Task instructions
Below is some data. Retype exactly the lines starting at the one with "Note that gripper" and ending at the one with "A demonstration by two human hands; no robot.".

Material provided

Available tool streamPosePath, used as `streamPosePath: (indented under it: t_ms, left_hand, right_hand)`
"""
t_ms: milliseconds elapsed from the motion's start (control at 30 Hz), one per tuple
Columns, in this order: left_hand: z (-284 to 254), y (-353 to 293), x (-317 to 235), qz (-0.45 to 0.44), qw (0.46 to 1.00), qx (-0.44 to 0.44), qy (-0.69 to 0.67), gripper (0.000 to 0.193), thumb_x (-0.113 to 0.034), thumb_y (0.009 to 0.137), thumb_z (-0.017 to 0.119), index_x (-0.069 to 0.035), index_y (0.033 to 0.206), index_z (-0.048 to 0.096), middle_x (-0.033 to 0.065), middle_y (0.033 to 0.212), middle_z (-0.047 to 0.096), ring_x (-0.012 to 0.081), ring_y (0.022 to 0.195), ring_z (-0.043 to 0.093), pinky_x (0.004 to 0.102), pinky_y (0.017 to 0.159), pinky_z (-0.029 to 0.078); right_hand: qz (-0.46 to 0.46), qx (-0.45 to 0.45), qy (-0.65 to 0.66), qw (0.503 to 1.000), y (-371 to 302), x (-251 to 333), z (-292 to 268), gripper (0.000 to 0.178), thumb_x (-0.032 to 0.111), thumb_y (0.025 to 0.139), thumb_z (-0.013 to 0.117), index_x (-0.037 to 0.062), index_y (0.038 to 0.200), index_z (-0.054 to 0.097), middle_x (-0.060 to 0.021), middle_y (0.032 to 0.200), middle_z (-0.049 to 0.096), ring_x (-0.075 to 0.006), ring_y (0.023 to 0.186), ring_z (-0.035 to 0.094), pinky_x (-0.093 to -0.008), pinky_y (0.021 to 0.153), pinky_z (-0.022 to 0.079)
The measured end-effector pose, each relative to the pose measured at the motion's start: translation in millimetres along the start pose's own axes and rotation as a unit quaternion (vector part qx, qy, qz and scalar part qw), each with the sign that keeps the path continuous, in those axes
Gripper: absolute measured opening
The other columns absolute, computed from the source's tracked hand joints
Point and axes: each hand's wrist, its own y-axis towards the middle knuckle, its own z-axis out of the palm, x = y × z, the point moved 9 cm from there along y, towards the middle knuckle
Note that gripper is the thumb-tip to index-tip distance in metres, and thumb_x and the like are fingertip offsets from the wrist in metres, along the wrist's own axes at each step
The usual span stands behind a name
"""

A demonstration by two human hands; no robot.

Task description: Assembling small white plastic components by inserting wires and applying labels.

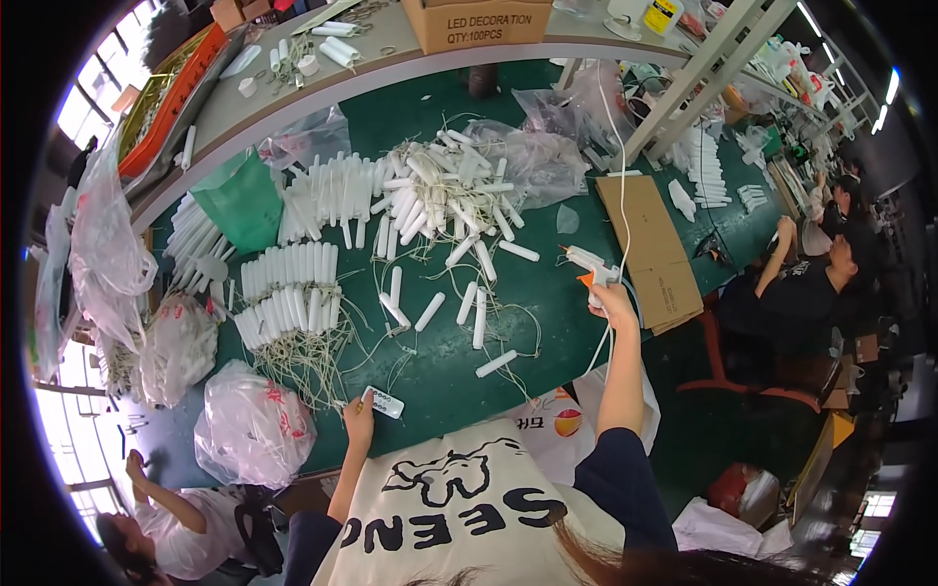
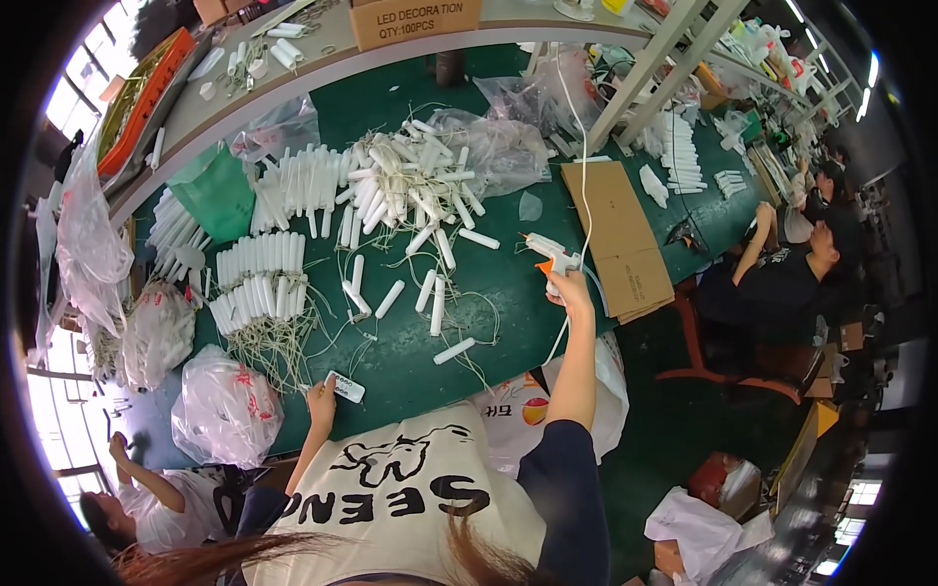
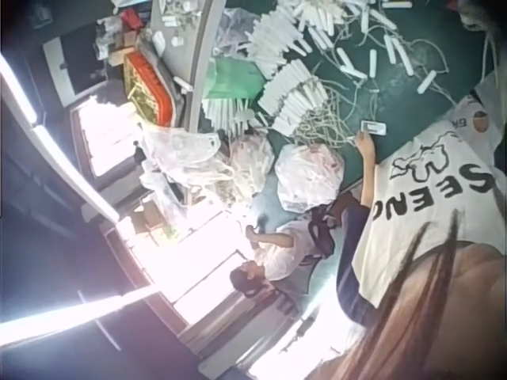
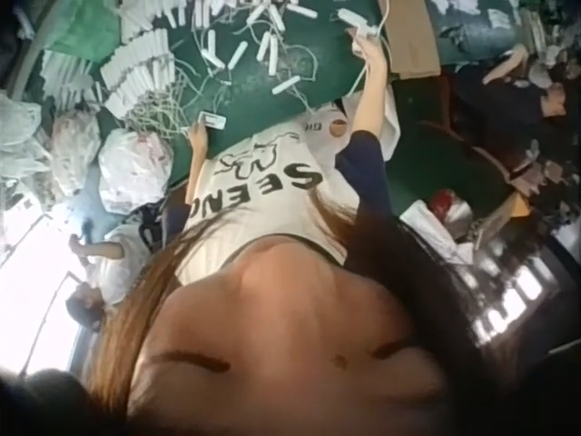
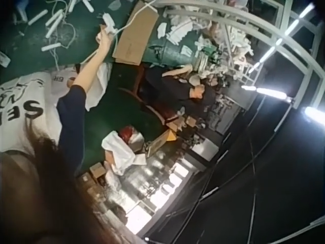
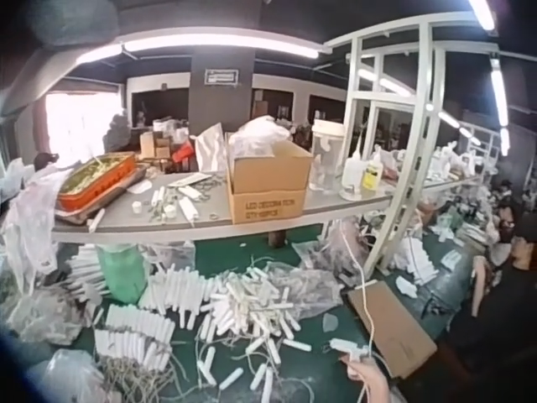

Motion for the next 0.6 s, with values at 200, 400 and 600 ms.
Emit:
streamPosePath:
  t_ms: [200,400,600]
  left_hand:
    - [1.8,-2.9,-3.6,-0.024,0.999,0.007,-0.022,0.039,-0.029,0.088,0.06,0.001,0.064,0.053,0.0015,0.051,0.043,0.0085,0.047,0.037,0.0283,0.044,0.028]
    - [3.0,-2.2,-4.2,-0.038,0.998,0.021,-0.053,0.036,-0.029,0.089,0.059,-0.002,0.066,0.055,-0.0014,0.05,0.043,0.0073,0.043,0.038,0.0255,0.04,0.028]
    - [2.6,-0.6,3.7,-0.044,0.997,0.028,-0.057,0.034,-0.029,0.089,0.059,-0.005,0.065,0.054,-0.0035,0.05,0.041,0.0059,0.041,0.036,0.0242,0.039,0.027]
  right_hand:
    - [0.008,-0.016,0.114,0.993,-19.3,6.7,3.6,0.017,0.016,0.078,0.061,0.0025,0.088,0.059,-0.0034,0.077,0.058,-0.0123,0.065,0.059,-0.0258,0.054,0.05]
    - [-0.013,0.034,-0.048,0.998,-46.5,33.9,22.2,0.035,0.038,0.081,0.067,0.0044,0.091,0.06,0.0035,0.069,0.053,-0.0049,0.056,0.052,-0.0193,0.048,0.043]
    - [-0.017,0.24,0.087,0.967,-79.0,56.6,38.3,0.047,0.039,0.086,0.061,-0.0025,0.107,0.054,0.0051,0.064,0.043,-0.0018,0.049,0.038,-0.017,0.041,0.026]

Output for this exercise
Note that gripper is the thumb-tip to index-tip distance in metres, and thumb_x and the like are fingertip offsets from the wrist in metres, along the wrist's own axes at each step
The usual span stands behind a name
"""

A demonstration by two human hands; no robot.

There's nothing more to this exercise.